Please transcribe the listing below in full, exactly as written, leaving out its pictures.

□ □ □

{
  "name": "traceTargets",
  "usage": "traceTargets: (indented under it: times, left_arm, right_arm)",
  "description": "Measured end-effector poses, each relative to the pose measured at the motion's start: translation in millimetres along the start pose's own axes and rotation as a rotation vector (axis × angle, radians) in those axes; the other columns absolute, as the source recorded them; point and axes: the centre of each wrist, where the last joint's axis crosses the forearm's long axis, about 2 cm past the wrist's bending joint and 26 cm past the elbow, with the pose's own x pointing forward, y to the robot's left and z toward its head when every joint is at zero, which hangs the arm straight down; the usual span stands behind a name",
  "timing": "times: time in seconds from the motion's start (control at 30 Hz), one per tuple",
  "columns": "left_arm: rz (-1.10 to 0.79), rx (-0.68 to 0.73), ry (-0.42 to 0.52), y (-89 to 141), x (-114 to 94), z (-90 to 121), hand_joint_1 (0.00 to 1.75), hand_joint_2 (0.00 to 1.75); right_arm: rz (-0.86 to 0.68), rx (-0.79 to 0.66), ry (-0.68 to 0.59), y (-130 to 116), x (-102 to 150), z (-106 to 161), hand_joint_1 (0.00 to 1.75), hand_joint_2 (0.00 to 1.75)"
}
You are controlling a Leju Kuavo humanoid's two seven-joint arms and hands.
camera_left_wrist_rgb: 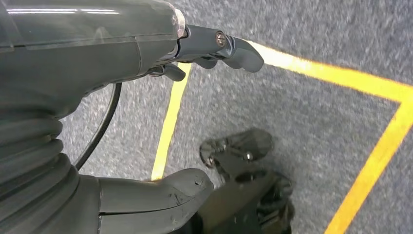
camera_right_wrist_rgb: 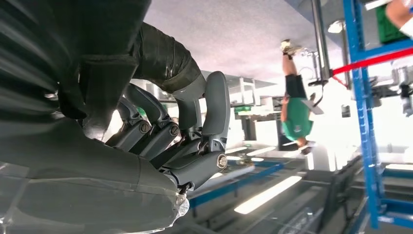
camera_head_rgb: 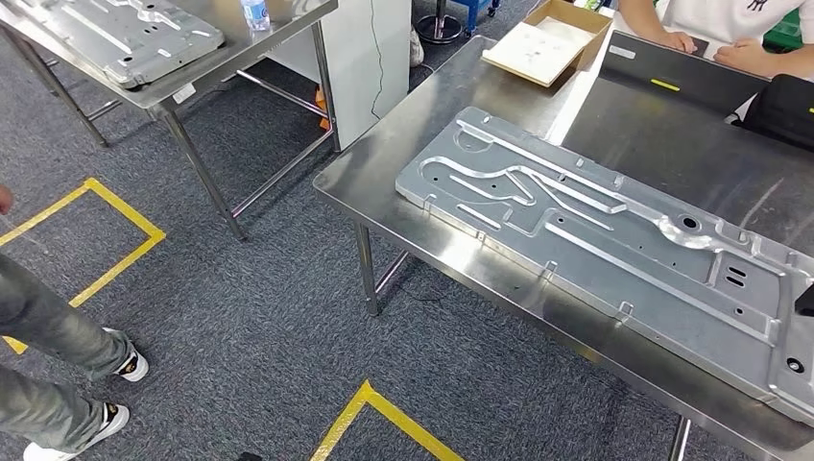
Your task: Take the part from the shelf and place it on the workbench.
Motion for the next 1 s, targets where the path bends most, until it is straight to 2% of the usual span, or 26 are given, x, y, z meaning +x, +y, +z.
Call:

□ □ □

▶ [EXPECTED ANSWER]:
{
  "name": "traceTargets",
  "usage": "traceTargets: (indented under it: times, left_arm, right_arm)",
  "description": "Measured end-effector poses, each relative to the pose measured at the motion's start: translation in millimetres along the start pose's own axes and rotation as a rotation vector (axis × angle, radians) in those axes; the other columns absolute, as the source recorded them; point and axes: the centre of each wrist, where the last joint's axis crosses the forearm's long axis, about 2 cm past the wrist's bending joint and 26 cm past the elbow, with the pose's own x pointing forward, y to the robot's left and z toward its head when every joint is at zero, which hangs the arm straight down; the usual span stands behind a name",
  "timing": "times: time in seconds from the motion's start (control at 30 Hz), one per tuple",
  "columns": "left_arm: rz (-1.10 to 0.79), rx (-0.68 to 0.73), ry (-0.42 to 0.52), y (-89 to 141), x (-114 to 94), z (-90 to 121), hand_joint_1 (0.00 to 1.75), hand_joint_2 (0.00 to 1.75); right_arm: rz (-0.86 to 0.68), rx (-0.79 to 0.66), ry (-0.68 to 0.59), y (-130 to 116), x (-102 to 150), z (-106 to 161), hand_joint_1 (0.00 to 1.75), hand_joint_2 (0.00 to 1.75)"
}
You are controlling a Leju Kuavo humanoid's two seven-joint arms and hands.
camera_left_wrist_rgb: 
camera_right_wrist_rgb: 
camera_head_rgb: 
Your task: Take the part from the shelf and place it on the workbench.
Motion for the next 1 s, targets where the path bends most, until it is straight to 2% of the usual span, or 26 are given, x, y, z meaning +x, +y, +z.
Call:

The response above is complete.